# Project Performance Analysis

This notebook explores a synthetic dataset of project performance metrics tailored for roles such as Business Analyst, Program Manager, and Data Analyst. The analysis includes descriptive statistics, visualizations, and predictive modeling to demonstrate how data-driven approaches can inform decision-making in project management.


## Load Dataset

We start by loading the dataset stored in `synthetic_project_data.csv`.


In [None]:
import pandas as pd
import numpy as np
import matplotlib.pyplot as plt
import seaborn as sns
from sklearn.model_selection import train_test_split
from sklearn.preprocessing import StandardScaler
from sklearn.linear_model import LogisticRegression
from sklearn.ensemble import RandomForestClassifier
from sklearn.metrics import accuracy_score, confusion_matrix, classification_report

# Read dataset
df = pd.read_csv('synthetic_project_data.csv')
df.head()

## Descriptive Statistics

Next, we examine basic statistics of numerical columns and visualize distributions.


In [None]:
# Summary statistics
df.describe(include='all')


In [None]:
# Convert StartDate and EndDate to datetime for duration calculations
df['StartDate'] = pd.to_datetime(df['StartDate'])
df['EndDate'] = pd.to_datetime(df['EndDate'])
df['DurationActual'] = (df['EndDate'] - df['StartDate']).dt.days

# Plot distribution of budgets
plt.figure(figsize=(8,4))
sns.histplot(df['Budget'], bins=20, kde=True)
plt.title('Distribution of Project Budgets')
plt.xlabel('Budget')
plt.ylabel('Frequency')
plt.show()

# Plot risk levels count
plt.figure(figsize=(6,4))
sns.countplot(data=df, x='RiskLevel', order=['Low','Medium','High','Critical'])
plt.title('Count of Projects by Risk Level')
plt.xlabel('Risk Level')
plt.ylabel('Count')
plt.show()

# Correlation heatmap for numeric features
numeric_cols = ['DurationDays','Budget','ActualCost','TeamSize','ScopeComplexity','DurationActual']
plt.figure(figsize=(8,6))
sns.heatmap(df[numeric_cols].corr(), annot=True, cmap='coolwarm', fmt='.2f')
plt.title('Correlation Heatmap')
plt.show()

## Predictive Modeling

We build two classifiers—logistic regression and random forest—to predict project success.


In [None]:
# Prepare features and target
X = df[['DurationDays','Budget','ActualCost','TeamSize','ScopeComplexity']].copy()
y = df['Success']

# Train/test split
X_train, X_test, y_train, y_test = train_test_split(X, y, test_size=0.2, random_state=42)

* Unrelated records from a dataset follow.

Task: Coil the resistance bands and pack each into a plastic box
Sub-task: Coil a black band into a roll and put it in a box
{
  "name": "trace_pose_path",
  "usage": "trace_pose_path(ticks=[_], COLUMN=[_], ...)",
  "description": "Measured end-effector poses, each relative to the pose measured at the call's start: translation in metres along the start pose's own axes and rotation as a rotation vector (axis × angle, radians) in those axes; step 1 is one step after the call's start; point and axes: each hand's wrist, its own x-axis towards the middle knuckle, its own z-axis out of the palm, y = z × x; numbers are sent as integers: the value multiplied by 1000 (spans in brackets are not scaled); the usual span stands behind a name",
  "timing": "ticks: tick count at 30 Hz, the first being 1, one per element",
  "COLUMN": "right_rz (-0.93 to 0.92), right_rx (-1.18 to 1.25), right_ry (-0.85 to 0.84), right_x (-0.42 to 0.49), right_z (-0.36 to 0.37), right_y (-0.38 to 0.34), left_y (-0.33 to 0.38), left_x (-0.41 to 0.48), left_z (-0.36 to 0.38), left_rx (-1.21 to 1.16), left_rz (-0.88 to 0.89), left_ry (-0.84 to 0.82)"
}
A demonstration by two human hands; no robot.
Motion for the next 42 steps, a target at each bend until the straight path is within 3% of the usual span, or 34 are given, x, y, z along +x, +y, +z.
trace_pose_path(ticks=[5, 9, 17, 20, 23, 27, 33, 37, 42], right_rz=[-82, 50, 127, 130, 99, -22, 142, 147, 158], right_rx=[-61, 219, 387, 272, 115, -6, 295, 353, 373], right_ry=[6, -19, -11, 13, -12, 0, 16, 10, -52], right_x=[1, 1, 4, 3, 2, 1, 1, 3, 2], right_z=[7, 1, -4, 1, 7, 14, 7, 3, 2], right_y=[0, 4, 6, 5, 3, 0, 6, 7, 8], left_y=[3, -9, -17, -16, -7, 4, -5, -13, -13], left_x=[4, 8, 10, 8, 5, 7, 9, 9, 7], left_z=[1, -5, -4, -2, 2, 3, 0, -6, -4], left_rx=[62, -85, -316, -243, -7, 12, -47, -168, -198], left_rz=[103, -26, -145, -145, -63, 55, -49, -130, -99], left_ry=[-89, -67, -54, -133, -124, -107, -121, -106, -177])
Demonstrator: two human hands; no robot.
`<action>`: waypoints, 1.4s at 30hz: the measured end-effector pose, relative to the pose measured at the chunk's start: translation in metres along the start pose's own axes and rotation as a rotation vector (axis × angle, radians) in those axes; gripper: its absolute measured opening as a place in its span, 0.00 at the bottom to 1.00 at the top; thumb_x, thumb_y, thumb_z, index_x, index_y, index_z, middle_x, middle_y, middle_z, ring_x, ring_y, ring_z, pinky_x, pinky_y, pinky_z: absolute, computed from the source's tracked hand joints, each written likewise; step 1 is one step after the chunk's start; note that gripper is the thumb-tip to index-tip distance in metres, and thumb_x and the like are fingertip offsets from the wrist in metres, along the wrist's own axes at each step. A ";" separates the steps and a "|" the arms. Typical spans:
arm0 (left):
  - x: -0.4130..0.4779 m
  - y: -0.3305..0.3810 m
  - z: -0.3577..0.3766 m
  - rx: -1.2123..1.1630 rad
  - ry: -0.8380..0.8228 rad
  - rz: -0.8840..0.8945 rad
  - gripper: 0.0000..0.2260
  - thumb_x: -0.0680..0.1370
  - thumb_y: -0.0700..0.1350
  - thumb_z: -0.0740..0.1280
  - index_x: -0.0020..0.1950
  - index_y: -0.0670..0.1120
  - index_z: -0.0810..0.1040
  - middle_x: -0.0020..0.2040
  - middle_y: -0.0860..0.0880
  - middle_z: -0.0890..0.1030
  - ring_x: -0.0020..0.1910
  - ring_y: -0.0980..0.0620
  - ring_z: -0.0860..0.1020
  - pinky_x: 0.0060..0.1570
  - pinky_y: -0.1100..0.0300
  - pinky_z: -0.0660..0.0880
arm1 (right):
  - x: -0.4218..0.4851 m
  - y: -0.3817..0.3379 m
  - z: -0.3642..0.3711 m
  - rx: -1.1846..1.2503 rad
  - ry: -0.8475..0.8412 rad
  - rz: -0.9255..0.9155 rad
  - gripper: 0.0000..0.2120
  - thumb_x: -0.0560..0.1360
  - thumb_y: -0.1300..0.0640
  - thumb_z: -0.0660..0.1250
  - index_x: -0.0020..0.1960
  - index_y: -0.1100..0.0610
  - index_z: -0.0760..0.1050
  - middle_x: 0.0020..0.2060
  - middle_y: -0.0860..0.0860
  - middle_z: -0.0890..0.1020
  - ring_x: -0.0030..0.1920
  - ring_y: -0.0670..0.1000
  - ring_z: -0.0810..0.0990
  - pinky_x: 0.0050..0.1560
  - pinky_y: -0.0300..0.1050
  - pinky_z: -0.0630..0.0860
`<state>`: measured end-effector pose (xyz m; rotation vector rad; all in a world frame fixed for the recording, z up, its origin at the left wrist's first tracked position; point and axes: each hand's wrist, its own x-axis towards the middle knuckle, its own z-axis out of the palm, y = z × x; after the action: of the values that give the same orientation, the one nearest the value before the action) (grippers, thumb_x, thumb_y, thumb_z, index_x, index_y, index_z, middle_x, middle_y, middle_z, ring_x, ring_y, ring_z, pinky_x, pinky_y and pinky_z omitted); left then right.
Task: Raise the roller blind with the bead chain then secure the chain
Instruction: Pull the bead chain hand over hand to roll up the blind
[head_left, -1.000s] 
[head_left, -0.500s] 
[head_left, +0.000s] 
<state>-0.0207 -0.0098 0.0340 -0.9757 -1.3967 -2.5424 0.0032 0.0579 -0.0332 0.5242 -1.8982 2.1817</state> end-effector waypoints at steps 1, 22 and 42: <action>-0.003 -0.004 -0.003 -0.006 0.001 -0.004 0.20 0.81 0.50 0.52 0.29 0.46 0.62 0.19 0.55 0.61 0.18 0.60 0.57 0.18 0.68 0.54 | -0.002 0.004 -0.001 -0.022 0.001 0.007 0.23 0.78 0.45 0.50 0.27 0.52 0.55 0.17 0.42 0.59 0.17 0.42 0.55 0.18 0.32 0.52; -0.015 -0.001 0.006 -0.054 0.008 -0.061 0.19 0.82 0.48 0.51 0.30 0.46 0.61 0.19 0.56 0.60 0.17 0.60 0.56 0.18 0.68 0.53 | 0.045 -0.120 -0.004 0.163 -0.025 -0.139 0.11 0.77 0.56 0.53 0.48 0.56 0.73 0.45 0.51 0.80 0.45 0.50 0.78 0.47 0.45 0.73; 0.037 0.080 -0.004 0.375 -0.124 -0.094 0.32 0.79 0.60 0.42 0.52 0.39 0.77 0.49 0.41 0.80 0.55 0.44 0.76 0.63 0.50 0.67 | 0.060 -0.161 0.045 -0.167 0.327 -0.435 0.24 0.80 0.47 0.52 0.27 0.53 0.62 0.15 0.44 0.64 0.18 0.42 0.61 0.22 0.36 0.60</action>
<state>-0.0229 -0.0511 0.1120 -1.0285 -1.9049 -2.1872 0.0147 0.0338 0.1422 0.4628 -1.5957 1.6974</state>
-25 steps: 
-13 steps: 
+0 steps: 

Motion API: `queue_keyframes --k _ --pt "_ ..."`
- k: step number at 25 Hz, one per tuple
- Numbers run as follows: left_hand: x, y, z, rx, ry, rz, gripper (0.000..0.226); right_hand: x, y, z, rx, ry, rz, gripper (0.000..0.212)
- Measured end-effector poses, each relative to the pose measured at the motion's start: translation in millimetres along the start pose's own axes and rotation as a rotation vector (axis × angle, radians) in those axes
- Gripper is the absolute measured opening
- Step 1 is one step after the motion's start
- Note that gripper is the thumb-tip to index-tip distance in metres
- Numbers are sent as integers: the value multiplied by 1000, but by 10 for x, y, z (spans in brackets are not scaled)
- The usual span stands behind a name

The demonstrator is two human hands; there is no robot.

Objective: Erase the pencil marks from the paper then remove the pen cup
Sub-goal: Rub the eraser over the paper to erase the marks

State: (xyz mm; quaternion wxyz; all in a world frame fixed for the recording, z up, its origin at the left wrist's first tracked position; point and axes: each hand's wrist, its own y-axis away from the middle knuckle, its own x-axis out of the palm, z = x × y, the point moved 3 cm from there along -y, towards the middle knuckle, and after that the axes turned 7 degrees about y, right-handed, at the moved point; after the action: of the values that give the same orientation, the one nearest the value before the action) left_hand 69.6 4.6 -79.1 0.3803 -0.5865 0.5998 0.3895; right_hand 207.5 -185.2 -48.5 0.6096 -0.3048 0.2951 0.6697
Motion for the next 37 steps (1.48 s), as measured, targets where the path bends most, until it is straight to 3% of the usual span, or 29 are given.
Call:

# Standardize features for logistic regression
scaler = StandardScaler()
X_train_scaled = scaler.fit_transform(X_train)
X_test_scaled = scaler.transform(X_test)

# Logistic Regression
log_reg = LogisticRegression(max_iter=1000)
log_reg.fit(X_train_scaled, y_train)
y_pred_lr = log_reg.predict(X_test_scaled)

# Random Forest
rf = RandomForestClassifier(n_estimators=200, random_state=42)
rf.fit(X_train, y_train)
y_pred_rf = rf.predict(X_test)

# Evaluation function
def evaluate(model_name, y_true, y_pred):
    print(model_name)
    print('Accuracy:', accuracy_score(y_true, y_pred))
    print('Confusion Matrix:
', confusion_matrix(y_true, y_pred))
    print('Classification Report:
', classification_report(y_true, y_pred))
    print('-'*50)

# Evaluate models
evaluate('Logistic Regression', y_test, y_pred_lr)
evaluate('Random Forest', y_test, y_pred_rf)

## Conclusion

This synthetic dataset and accompanying analysis demonstrate how a combination of descriptive analytics and predictive modeling can be used to assess project performance. You can extend this notebook by exploring feature importance, hyperparameter tuning, or incorporating additional project management variables.